Bilim, Sanayi ve Teknoloji Bakanı Faruk Özlü, Antarktika’ya ikinci kez bilimsel sefere çıkacak ekibi kabul etti.

Bakanlıkta gerçekleşen kabulden konuşan bakan Özlü, 2. Antarktika Bilim Seferinde yer alacak bilim heyetini uğurlamak için, bir araya geldiklerini belirterek, “2017 yılında, 26 Şubat - 4 Nisan tarihleri arasında, toplam 9 bilim insanımızdan oluşan bir heyet, birinci ulusal Antarktika seferimizi başarıyla tamamlamıştı. Birinci seferde yer alan bilim insanlarımız, bizim için nihai hedef olan Antarktika Türk Üssü’nün kurulması için gerekli çalışmaları yerine getirmişlerdi. 10 gün kadar sonra başlayacak 2. seferimiz de ise bilim üssümüzün fizibilite çalışmalarını tamamlayacağız. Ulusal Kutup Programımız çerçevesinde, çeşitli bilimsel çalışmalara imza atacağız. 2. Antarktika seferimizin liderliğini, kadın bilim insanımız, Doç Dr. Burcu Özsoy yapacak” dedi.
Antarktika Kıtası, 1 Aralık 1959 tarihinde imzalanan Antarktika Andlaşması ile yönetildiğini hatırlatan Bakan Özlü şunları söyledi:

“Antarktika Andlaşması’na bugün itibari ile 53 ülke taraf olup, bunların 29’u danışman, 24’ü danışman olmayan, gözlemci ülke statüsündedir. Türkiye, şimdilik gözlemci ülkedir. Şimdilik diyorum, çünkü bilimsel seferlerimizden ve bilimsel çalışmalarımızın ardından, biz de danışman ülke statüsü elde edeceğiz. Antarktika’da yapılacak bilimsel çalışmaların sürdürülebilir olması ve ulusal çıkarlara hizmet etmesi için, uluslararası bilim camiasında kabul görecek,ulusal kutup bilim programını oluşturmuş bulunuyoruz.
Yaklaşık 40 farklı kurumdan, 100 civarında katılımcının katkılarıyla hazırlanan Ulusal Kutup Bilim Programı’mız yürürlüğe girmiştir.

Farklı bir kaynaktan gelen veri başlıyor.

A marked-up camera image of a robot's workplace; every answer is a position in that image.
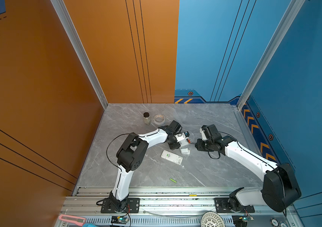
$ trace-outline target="gray marble tabletop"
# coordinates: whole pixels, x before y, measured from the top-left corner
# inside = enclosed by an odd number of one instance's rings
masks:
[[[233,135],[247,147],[245,137],[229,104],[109,104],[104,112],[94,142],[77,182],[77,187],[114,187],[117,167],[107,159],[105,151],[108,144],[118,135],[135,132],[144,134],[157,129],[151,122],[145,125],[143,113],[153,117],[163,114],[164,125],[176,120],[183,131],[190,133],[190,140],[201,138],[202,125],[214,124],[219,131]],[[109,146],[108,155],[117,163],[116,153],[127,135],[120,136]],[[196,150],[188,145],[190,155],[181,154],[180,149],[171,151],[167,143],[149,148],[140,167],[133,174],[131,187],[255,187],[261,180],[237,161],[221,156],[211,159],[207,152]],[[181,165],[161,158],[163,150],[183,157]]]

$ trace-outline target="pink utility knife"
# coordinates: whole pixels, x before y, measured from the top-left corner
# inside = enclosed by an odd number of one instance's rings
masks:
[[[62,220],[64,222],[73,223],[73,224],[76,224],[77,226],[83,226],[84,223],[86,222],[86,218],[67,215],[67,214],[59,215],[59,220]]]

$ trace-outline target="orange wall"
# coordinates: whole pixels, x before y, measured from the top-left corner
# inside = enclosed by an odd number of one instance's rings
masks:
[[[52,226],[103,109],[50,1],[0,18],[0,226]]]
[[[66,7],[109,103],[173,103],[178,0]]]

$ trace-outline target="black mounting plate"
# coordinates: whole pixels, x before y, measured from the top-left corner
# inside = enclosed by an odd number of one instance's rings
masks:
[[[217,213],[235,213],[230,210],[230,207],[228,205],[229,197],[224,198],[214,198],[215,203],[215,209],[217,210]],[[243,206],[243,209],[240,212],[244,212],[244,209],[248,213],[254,213],[254,206]]]
[[[125,211],[128,211],[128,205],[130,214],[138,213],[140,208],[140,198],[127,198],[126,208],[124,209]],[[109,198],[104,199],[100,212],[103,214],[125,213],[124,211],[118,212]]]

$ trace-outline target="white rectangular device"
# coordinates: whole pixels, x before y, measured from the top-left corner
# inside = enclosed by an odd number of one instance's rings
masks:
[[[163,150],[161,157],[163,159],[166,159],[166,160],[176,163],[178,165],[181,165],[181,162],[182,162],[181,156],[178,156],[177,154],[168,152],[167,150]]]

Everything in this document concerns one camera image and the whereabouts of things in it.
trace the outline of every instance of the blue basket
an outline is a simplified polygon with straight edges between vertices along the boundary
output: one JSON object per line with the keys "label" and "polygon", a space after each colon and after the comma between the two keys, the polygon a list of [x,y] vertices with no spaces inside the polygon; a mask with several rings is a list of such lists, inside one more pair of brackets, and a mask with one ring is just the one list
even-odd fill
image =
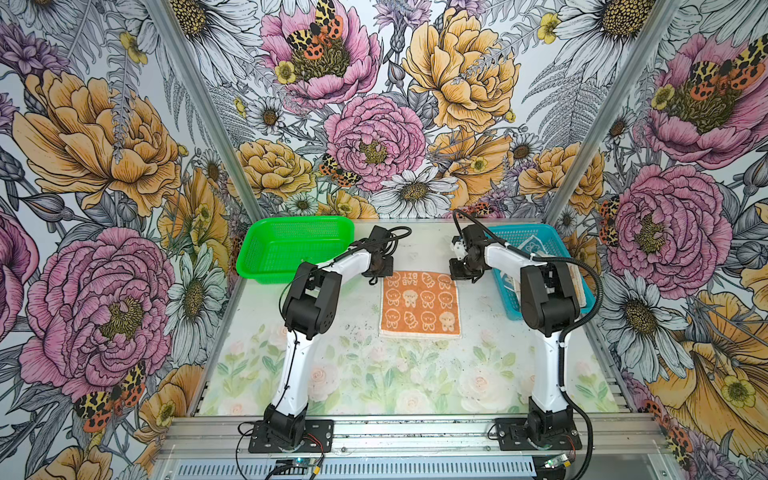
{"label": "blue basket", "polygon": [[[519,247],[523,242],[530,238],[531,235],[535,235],[541,240],[541,243],[544,245],[544,248],[549,255],[558,257],[571,256],[568,249],[565,248],[563,240],[560,240],[558,232],[549,225],[542,223],[526,223],[522,225],[489,227],[489,229],[516,247]],[[526,244],[523,247],[523,250],[531,252],[529,246],[531,246],[531,243]],[[507,312],[507,317],[509,317],[510,320],[522,320],[523,317],[520,314],[520,303],[518,302],[517,295],[515,295],[514,291],[504,286],[505,281],[502,279],[502,274],[498,269],[493,269],[493,276],[496,279],[498,292],[502,296],[502,302],[504,303],[504,310]],[[581,314],[584,315],[589,312],[594,305],[594,295],[592,295],[592,292],[589,290],[587,283],[584,282],[584,279],[581,279],[581,283],[584,286],[584,296],[587,298],[587,305],[581,309]]]}

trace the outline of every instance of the table surface
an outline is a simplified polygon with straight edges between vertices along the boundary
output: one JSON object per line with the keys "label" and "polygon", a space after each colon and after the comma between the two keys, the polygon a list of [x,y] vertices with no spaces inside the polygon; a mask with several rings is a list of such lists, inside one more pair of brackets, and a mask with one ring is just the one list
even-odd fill
{"label": "table surface", "polygon": [[[397,223],[378,223],[387,228]],[[356,238],[374,223],[356,223]],[[409,223],[395,270],[447,273],[455,227]],[[461,339],[381,337],[382,284],[345,283],[336,319],[320,341],[310,380],[309,415],[417,415],[528,411],[534,382],[533,335],[507,319],[493,275],[458,282]],[[247,280],[198,415],[262,415],[283,368],[286,332],[277,299],[284,285]],[[571,334],[568,392],[587,412],[617,412],[583,330]]]}

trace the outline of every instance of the orange towel
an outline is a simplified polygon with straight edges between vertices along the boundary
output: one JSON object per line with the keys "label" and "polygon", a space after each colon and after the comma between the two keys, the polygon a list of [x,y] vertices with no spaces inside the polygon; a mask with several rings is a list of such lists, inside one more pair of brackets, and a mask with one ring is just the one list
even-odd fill
{"label": "orange towel", "polygon": [[461,338],[458,291],[449,275],[402,271],[383,283],[382,336]]}

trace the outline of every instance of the green basket
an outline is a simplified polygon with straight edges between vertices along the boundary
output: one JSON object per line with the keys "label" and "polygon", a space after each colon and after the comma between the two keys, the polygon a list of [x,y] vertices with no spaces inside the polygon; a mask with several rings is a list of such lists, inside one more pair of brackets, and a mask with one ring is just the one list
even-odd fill
{"label": "green basket", "polygon": [[259,283],[288,283],[302,262],[320,263],[355,240],[346,217],[279,217],[254,223],[237,257],[237,272]]}

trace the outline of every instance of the wall
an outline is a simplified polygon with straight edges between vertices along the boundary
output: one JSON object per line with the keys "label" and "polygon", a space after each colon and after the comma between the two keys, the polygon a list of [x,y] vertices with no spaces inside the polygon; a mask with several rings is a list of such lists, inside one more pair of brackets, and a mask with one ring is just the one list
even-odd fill
{"label": "wall", "polygon": [[601,272],[601,331],[691,478],[768,475],[767,18],[683,3],[606,132],[600,206],[555,225]]}
{"label": "wall", "polygon": [[138,7],[0,3],[3,478],[146,478],[236,279],[249,223]]}
{"label": "wall", "polygon": [[433,218],[542,216],[654,1],[609,3],[172,5],[269,215]]}

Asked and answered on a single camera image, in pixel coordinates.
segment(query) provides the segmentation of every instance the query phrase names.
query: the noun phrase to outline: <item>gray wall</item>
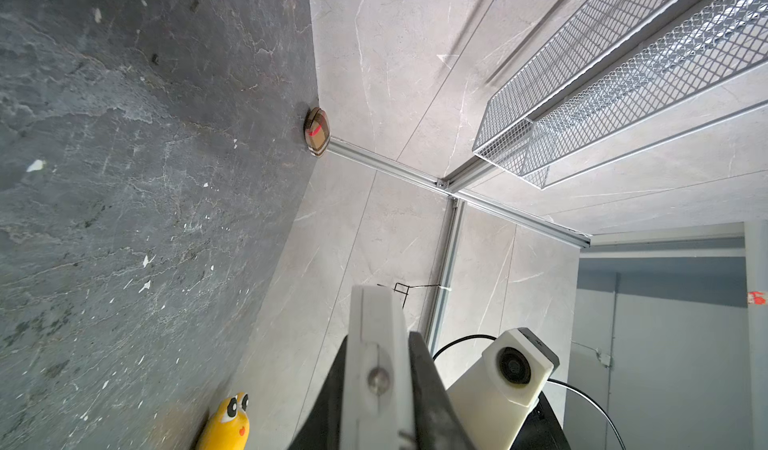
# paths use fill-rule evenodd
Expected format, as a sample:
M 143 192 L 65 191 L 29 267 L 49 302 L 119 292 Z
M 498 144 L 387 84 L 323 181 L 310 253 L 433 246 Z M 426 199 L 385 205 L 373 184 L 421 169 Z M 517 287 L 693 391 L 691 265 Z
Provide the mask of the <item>gray wall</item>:
M 581 260 L 568 380 L 628 448 L 752 448 L 744 259 L 694 260 Z M 577 396 L 564 429 L 573 450 L 619 448 Z

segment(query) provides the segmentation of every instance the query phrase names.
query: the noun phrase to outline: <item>black pupil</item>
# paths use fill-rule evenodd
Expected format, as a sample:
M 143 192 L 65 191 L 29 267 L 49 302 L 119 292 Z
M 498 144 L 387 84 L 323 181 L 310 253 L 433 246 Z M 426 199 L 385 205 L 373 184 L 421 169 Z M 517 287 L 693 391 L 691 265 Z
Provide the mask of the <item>black pupil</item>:
M 229 417 L 235 417 L 235 415 L 237 415 L 237 398 L 232 397 L 230 404 L 226 406 L 226 414 Z

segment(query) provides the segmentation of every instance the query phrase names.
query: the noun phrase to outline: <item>screw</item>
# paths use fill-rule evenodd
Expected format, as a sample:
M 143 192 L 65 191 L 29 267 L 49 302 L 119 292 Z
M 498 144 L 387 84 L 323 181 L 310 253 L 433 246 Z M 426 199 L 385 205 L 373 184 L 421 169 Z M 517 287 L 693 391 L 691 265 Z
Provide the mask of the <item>screw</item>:
M 389 373 L 382 367 L 373 368 L 368 374 L 368 389 L 373 395 L 381 396 L 389 390 Z

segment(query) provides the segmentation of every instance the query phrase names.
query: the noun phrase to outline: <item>yellow duck toy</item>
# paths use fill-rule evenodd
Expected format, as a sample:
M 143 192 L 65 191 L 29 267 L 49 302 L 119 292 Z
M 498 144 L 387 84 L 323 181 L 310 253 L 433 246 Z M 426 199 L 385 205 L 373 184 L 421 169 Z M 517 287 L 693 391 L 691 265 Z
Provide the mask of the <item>yellow duck toy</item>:
M 244 450 L 248 440 L 248 394 L 226 398 L 206 423 L 197 450 Z

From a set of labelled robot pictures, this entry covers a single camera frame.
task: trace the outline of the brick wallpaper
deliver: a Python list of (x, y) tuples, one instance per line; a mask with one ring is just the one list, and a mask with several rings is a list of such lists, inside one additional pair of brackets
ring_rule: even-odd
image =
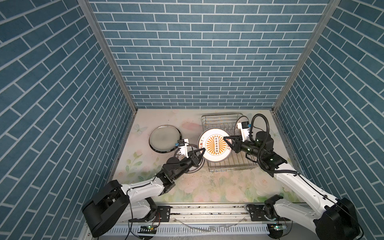
[(90, 0), (139, 108), (271, 108), (328, 0)]
[(0, 239), (77, 239), (131, 115), (76, 0), (0, 1)]
[(342, 0), (278, 110), (305, 174), (384, 239), (384, 1)]

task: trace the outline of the floral tabletop
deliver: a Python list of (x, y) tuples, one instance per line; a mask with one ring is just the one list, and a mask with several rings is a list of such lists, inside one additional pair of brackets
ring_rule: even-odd
[[(162, 154), (150, 148), (149, 136), (155, 128), (161, 125), (175, 126), (183, 139), (188, 138), (189, 143), (196, 144), (203, 132), (201, 116), (228, 112), (240, 112), (250, 120), (256, 113), (264, 114), (270, 124), (275, 152), (290, 161), (268, 110), (139, 109), (113, 179), (121, 184), (150, 179), (161, 170), (167, 159), (173, 156), (174, 152)], [(265, 128), (262, 118), (256, 118), (255, 126)], [(153, 197), (153, 200), (172, 203), (264, 202), (275, 194), (280, 194), (291, 202), (302, 202), (291, 189), (259, 167), (249, 170), (209, 172), (205, 164), (198, 172), (181, 176), (171, 191)]]

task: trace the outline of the orange sunburst pattern
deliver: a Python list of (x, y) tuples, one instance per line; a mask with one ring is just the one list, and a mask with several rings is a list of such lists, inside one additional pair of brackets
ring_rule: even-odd
[(227, 143), (220, 135), (212, 135), (205, 144), (207, 151), (212, 155), (220, 155), (227, 148)]

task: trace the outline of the plate with orange sunburst design
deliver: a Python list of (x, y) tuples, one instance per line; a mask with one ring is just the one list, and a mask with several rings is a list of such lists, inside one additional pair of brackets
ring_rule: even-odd
[(224, 141), (223, 137), (228, 137), (229, 133), (221, 128), (210, 128), (201, 134), (199, 138), (199, 148), (205, 147), (203, 157), (210, 162), (220, 162), (225, 160), (232, 152), (232, 149)]

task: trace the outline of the dish rack
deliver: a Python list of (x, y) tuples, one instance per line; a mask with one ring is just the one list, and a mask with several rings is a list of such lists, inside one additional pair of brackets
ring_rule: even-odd
[[(235, 125), (237, 119), (243, 116), (242, 113), (218, 113), (212, 115), (201, 116), (201, 124), (203, 131), (212, 128), (219, 127), (226, 130), (230, 135), (235, 134)], [(245, 158), (245, 153), (231, 152), (228, 158), (221, 162), (209, 162), (207, 161), (208, 169), (210, 172), (226, 172), (233, 170), (252, 169), (258, 165)]]

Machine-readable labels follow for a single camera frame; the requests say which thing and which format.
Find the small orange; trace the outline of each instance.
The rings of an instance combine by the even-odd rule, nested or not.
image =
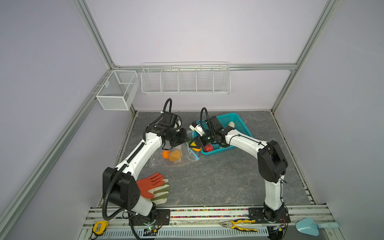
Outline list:
[[[170,151],[167,151],[167,150],[164,150],[163,151],[163,158],[165,158],[165,159],[169,159],[169,154],[170,154]]]

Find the black metal bracket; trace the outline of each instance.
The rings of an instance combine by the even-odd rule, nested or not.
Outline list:
[[[134,226],[148,226],[148,222],[141,218],[139,215],[132,215],[132,224]],[[169,209],[156,209],[156,216],[155,216],[155,223],[150,225],[161,225],[161,222],[163,222],[164,225],[169,225],[170,220],[170,210]]]
[[[270,223],[265,219],[264,214],[264,208],[263,207],[250,207],[248,208],[249,215],[248,217],[250,219],[256,220],[256,223]],[[276,219],[274,223],[284,223],[284,221],[281,219],[283,218],[285,220],[285,223],[290,223],[291,218],[288,215],[287,209],[284,207],[283,214],[279,216],[279,218]]]

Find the teal basket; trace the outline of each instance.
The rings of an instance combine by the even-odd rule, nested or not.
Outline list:
[[[228,126],[229,122],[234,122],[235,123],[235,129],[237,131],[239,131],[242,134],[245,134],[247,136],[253,137],[251,132],[249,131],[249,129],[247,128],[247,126],[245,125],[243,120],[239,117],[239,115],[237,115],[237,113],[227,113],[224,115],[220,115],[220,116],[217,116],[217,119],[223,125],[223,127]],[[208,126],[205,122],[203,123],[203,127],[205,129],[208,129]],[[198,133],[195,131],[192,133],[192,137],[194,137],[194,138],[197,137],[197,135],[198,135]],[[232,149],[235,146],[220,147],[218,144],[212,144],[212,147],[214,148],[213,151],[204,152],[203,150],[201,150],[200,152],[204,155],[213,155],[213,154],[217,154],[219,152],[224,152],[224,151],[227,151],[229,149]]]

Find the yellow-handled pliers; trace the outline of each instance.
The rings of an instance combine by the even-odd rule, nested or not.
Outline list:
[[[231,229],[236,229],[243,232],[257,232],[257,229],[254,229],[254,228],[243,228],[243,227],[236,226],[236,224],[239,224],[239,223],[256,223],[256,220],[236,219],[232,221],[221,222],[220,225],[223,227],[229,227]]]

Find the wire mesh basket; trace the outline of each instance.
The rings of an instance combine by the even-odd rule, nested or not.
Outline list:
[[[228,94],[229,64],[144,67],[141,88],[144,94]]]
[[[105,110],[129,110],[139,85],[136,71],[113,70],[96,97]]]

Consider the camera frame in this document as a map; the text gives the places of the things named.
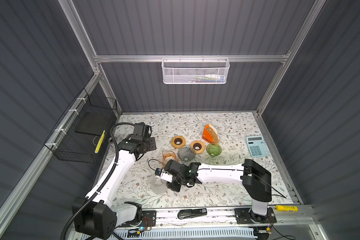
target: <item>calculator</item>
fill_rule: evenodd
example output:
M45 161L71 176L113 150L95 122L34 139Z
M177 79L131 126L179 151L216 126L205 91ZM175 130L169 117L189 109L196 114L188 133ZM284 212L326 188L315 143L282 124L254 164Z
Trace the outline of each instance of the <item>calculator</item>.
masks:
M247 137L247 145L252 157L266 157L269 156L269 151L264 142L263 136L249 136Z

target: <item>floral patterned table surface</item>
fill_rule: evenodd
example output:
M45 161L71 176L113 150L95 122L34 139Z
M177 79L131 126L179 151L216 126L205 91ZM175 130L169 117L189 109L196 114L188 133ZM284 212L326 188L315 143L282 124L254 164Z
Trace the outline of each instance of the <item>floral patterned table surface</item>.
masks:
M216 165L233 165L244 162L245 158L252 158L246 145L246 137L261 135L259 127L252 113L184 113L184 114L136 114L122 115L119 122L144 122L152 126L152 136L156 139L155 151L150 151L129 169L117 193L113 198L113 206L125 201L142 204L143 208L161 207L221 207L251 205L251 197L243 186L229 183L211 182L196 184L192 188L182 187L180 192L168 191L155 194L150 187L149 177L154 174L148 166L149 159L162 160L162 151L178 149L172 147L174 136L185 137L189 146L194 140L201 140L202 132L207 123L214 126L219 134L220 146L223 151L219 156L211 157L206 151L197 154L193 161ZM120 142L132 132L131 126L123 125L116 129L115 137ZM104 174L115 156L113 147L101 170ZM284 194L287 199L272 196L269 204L292 204L290 195L271 156L255 157L254 160L271 172L272 186ZM161 167L156 161L150 162L153 168Z

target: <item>wooden ring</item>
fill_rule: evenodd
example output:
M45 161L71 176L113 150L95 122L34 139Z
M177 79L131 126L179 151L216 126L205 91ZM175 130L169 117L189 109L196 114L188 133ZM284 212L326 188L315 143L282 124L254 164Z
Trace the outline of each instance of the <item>wooden ring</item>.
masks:
M203 151L205 150L205 145L202 141L193 141L191 143L191 148L195 150L196 154L200 154L203 153Z
M175 148L181 148L185 145L185 138L182 136L175 136L172 138L172 146Z

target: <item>calculator screen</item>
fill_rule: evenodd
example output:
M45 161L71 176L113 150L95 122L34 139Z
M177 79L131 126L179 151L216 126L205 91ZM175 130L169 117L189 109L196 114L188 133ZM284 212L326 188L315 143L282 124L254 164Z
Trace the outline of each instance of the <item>calculator screen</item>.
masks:
M254 141L254 140L262 140L262 137L252 137L252 138L248 138L248 141Z

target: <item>glue tube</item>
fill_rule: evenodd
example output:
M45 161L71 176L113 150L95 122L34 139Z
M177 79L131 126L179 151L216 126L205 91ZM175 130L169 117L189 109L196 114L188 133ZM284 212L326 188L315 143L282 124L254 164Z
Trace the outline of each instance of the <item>glue tube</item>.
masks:
M276 210L278 211L285 211L285 212L297 212L298 208L294 206L282 206L276 205Z

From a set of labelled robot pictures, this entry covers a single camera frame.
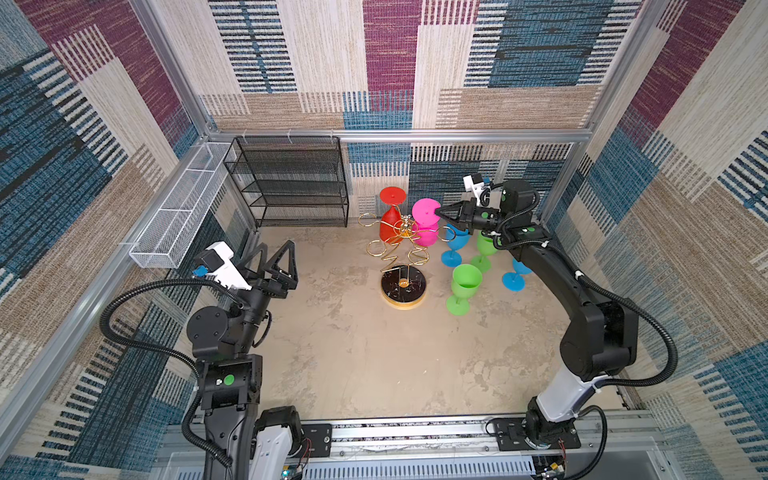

Ulusal Kutup Bilim Programımız; dünyaca kabul gören yer bilimleri, fiziki bilimler, canlı bilimleri ve sosyal ve beşeri bilimler başlıklarından oluşmakta olup, 2018 - 2022 yıllarını içeren 5 yıllık dönemi kapsamaktadır.”
2018 yılında TÜBİTAK’ın, Ulusal Kutup Programı araştırmalarını desteklemek için, yeni bir çağrı açacağını vurgulayan Bakan Özlü şunları kaydetti:

“Açılacak çağrının toplam tutarı, 1 milyon Avro, Türk lirası karşılığı olacaktır. Böylece, kutup alanındaki araştırma çalışmaları, sadece sefer projeleriyle sınırlı olmayacaktır. Projeler, ülke geneline yayılacak ve Danışman ülke olma sürecimiz hızlanacaktır. “

“2. Antarktika seferimiz, bizim vizyon projelerimizden biridir” diyen bakan Özlü şöyle devam etti:
“Bu proje ve program; Tük bilim dünyasının, bilim insanlarımızın ve bilimsel tecrübemizin kat ettiği büyük mesafeyi göstermektedir. Bilimin ve bilimsel gelişmelerin sınırı yoktur. Bilim; ülke sınırlarını ve kıta sınırlarını aşan bir karaktere sahiptir. Türkiye, her alanda olduğu gibi, bilim ve teknolojide de, kendini aşan, dünya ile yarışan bir ülke olmaya kararlıdır. Bilim insanlarımız; Türk’ün bilim bayrağını, dünyanın her yerinde gururla dalgalandırmaya devam edeceklerdir. 2. Antarktika seferimizi, sadece bilimsel bir sefer olarak değerlendirmek, eksik bir bakış açısı olacaktır. Antarktika seferimiz, bizim vizyonumuzu, gücümüzü, bilimsel tecrübemizi, bilim insanlarımıza olan güvenimizi ve kararlılığımızı ortaya koyan, büyük bir adımdır. Bugün, aynı zamanda Türk Bilim Tarihi açısından da, çok özel bir gündür.”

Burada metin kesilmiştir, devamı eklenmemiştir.